L’Europe paie le prix de son incapacité à anticiper. L’ère du gaz russe bon marché est révolue, et le continent se tourne désormais vers un GNL américain coûteux, acheté à la condition implicite de suivre la ligne stratégique de Washington. Les Etats-Unis ont méthodiquement construit ce rapport de force : subventions massives à leurs industries, relocalisations protégées par des barrières tarifaires et pressions diplomatiques sur l’UE pour qu’elle se cantonne à un rôle de marché captif.
Face à la Chine, Trump veut une Europe docile, incapable de négocier en indépendante. Et, face à la Russie, l’Union européenne n’a plus les moyens d’assumer seule le coût du conflit ukrainien. La dépendance militaire et énergétique à l’égard des Etats-Unis est désormais une réalité structurelle. Ce n’est pas une alliance équilibrée, c’est une relation de vassalisation douce.
Pourtant, une brèche existe. L’Italie, l’Espagne et le Portugal se tournent vers l’Algérie, consolidant un axe énergétique méditerranéen capable de réduire la pression américaine. Alger, par ses ressources gazières et son ambition de devenir un hub énergétique, dispose de cartes qu’aucun autre pays du Sud ne possède. Si cette coopération se renforce, elle pourrait dessiner un nouveau corridor stratégique – une Méditerranée qui s’organise sans attendre les injonctions de Washington ou de Bruxelles.
Les prix du pétrole et du gaz illustrent cette recomposition. Le Brent oscille entre 70 et 85 dollars, mais la moindre tension géopolitique peut le propulser au-delà de 95 dollars. Le gaz, lui, reste volatile : l’Europe, privée de leviers, est condamnée à subir la fluctuation des marchés internationaux jusqu’à l’arrivée du tsunami de GNL prévu en 2026. Les prochains mois seront donc déterminants : soit l’Union européenne choisit de s’émanciper en diversifiant ses alliances, soit elle accepte de rester un simple pion dans la confrontation entre Washington et Pékin.
Ce qui se dessine est clair : le monde bascule vers une ère de blocs fermés, où l’énergie et le commerce sont des armes.
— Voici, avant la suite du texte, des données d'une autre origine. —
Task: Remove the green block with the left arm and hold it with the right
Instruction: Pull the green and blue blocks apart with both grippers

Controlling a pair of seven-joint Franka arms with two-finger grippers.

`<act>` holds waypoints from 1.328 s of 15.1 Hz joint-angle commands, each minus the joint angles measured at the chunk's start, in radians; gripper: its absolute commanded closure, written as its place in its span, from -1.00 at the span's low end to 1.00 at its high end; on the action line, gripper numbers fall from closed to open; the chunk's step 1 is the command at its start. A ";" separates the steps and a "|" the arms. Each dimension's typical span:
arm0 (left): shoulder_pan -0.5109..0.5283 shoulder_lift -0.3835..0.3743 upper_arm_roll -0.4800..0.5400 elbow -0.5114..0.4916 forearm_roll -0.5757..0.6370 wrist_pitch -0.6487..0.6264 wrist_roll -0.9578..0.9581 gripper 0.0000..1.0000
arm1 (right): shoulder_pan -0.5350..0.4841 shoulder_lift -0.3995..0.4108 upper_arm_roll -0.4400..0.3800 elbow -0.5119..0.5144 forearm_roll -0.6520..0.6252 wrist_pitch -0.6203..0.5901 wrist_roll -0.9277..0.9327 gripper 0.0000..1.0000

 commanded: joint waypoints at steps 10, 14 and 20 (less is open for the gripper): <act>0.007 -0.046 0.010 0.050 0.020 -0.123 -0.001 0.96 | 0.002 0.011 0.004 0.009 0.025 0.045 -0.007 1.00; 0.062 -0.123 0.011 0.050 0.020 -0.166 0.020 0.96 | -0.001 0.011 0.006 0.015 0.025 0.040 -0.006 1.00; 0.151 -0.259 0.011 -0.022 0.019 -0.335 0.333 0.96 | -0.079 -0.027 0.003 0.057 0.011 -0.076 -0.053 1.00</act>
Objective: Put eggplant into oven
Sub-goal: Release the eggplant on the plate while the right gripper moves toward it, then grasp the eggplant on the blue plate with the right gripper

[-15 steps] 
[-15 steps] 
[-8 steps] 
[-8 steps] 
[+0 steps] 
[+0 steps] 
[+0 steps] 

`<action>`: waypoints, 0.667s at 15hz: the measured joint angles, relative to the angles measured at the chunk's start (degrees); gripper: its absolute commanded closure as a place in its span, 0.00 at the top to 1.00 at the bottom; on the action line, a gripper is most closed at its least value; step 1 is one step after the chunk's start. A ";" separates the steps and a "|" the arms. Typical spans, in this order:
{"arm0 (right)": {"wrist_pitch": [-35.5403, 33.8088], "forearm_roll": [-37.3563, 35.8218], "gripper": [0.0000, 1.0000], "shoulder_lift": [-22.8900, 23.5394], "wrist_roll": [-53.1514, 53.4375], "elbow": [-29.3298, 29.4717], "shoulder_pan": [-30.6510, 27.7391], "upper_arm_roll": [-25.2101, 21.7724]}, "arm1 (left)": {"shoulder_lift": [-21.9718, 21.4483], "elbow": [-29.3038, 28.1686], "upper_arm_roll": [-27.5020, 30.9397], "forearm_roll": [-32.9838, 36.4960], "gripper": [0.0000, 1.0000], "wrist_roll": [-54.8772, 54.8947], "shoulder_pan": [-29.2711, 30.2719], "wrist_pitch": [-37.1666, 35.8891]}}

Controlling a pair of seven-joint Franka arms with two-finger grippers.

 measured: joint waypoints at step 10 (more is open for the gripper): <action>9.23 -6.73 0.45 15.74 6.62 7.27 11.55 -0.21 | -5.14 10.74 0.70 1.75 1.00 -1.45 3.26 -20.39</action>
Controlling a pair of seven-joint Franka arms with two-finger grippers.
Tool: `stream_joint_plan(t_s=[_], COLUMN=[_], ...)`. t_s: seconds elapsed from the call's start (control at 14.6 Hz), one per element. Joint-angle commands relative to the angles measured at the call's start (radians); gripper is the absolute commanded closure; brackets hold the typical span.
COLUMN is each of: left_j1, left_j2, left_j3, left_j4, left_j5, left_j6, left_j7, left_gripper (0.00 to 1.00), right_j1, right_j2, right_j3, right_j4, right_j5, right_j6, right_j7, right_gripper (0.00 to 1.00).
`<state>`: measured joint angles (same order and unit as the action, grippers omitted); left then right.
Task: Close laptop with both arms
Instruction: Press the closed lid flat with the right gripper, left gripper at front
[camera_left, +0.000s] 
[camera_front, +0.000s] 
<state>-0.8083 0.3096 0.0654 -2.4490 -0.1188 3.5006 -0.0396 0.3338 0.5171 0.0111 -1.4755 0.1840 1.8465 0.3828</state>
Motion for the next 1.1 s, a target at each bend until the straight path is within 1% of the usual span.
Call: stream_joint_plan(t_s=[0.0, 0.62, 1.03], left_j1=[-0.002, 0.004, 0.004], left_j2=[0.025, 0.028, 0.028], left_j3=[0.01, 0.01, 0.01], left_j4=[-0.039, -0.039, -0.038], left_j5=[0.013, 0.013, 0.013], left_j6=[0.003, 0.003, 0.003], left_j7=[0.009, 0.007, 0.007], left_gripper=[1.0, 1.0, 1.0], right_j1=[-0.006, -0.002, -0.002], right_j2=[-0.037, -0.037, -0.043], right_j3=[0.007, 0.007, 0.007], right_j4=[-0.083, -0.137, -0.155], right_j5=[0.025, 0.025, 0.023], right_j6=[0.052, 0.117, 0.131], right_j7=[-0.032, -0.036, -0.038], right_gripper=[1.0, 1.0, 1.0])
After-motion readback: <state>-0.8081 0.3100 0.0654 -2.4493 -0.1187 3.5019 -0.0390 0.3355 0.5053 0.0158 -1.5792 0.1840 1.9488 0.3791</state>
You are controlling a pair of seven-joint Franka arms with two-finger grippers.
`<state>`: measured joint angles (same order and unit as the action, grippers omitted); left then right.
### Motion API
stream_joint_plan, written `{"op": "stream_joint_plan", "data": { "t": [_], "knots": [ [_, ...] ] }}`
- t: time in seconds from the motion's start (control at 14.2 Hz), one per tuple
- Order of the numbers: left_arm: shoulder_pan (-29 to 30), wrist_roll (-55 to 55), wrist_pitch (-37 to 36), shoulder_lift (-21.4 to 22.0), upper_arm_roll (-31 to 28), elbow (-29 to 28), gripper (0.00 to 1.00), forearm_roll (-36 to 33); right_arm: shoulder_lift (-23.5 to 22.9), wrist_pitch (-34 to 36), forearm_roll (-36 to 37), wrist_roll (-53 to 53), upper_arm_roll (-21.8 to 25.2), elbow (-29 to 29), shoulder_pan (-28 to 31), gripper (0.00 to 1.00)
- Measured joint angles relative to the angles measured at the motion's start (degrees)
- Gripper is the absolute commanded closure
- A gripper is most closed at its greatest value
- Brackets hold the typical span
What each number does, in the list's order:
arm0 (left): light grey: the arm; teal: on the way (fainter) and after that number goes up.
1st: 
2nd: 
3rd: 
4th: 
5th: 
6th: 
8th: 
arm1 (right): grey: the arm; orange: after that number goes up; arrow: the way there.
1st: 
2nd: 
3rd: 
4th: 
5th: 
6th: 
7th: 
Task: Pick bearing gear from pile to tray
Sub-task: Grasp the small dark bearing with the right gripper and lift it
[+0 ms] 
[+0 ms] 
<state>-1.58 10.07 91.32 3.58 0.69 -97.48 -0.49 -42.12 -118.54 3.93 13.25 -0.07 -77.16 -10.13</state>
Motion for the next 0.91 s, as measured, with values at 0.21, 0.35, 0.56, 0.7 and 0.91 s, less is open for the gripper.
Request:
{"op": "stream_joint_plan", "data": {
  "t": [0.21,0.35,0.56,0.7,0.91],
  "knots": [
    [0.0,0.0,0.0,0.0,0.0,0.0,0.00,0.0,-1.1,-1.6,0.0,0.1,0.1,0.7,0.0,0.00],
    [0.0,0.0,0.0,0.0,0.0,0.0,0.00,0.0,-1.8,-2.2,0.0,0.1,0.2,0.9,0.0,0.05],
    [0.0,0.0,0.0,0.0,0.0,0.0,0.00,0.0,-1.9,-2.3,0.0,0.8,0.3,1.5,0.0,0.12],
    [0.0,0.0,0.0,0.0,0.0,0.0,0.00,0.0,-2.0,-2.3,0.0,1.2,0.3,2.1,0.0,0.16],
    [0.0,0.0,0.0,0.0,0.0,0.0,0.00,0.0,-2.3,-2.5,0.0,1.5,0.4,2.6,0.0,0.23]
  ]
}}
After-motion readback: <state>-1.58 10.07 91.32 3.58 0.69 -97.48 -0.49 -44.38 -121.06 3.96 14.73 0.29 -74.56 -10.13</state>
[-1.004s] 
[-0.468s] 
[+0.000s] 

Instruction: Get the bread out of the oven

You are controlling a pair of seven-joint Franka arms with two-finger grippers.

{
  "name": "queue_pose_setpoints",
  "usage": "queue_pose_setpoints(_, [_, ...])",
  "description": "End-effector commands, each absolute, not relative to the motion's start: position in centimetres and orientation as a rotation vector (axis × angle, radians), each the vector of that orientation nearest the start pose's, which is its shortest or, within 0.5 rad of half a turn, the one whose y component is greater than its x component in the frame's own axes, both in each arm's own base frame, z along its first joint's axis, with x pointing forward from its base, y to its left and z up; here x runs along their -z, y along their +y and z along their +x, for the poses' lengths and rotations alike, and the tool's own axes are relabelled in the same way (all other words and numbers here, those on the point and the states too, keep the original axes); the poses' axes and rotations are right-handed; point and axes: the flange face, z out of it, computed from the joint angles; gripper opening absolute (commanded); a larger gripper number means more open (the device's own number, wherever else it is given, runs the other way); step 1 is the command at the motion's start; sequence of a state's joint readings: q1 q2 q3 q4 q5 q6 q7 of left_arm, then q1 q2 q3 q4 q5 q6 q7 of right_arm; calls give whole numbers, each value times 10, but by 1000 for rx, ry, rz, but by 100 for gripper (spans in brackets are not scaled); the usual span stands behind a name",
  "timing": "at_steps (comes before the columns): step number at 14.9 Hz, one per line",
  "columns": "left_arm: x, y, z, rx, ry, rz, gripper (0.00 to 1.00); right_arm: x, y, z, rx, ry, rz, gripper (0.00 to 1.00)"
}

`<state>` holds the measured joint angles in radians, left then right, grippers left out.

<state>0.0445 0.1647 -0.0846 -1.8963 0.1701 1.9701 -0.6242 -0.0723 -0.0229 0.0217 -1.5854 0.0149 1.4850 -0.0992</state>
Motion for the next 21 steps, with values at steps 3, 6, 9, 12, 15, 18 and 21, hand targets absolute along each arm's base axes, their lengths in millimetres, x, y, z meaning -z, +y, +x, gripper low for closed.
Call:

Trump le sait. La Chine avance en silence, la Russie affaiblit l’Europe par la périphérie, et les pays du Sud, dont l’Algérie, peuvent tirer profit de cette recomposition en se plaçant comme fournisseurs incontournables et partenaires équilibrés. A l’Europe de savoir si elle veut rester spectatrice de sa propre marginalisation.
S.-A. M.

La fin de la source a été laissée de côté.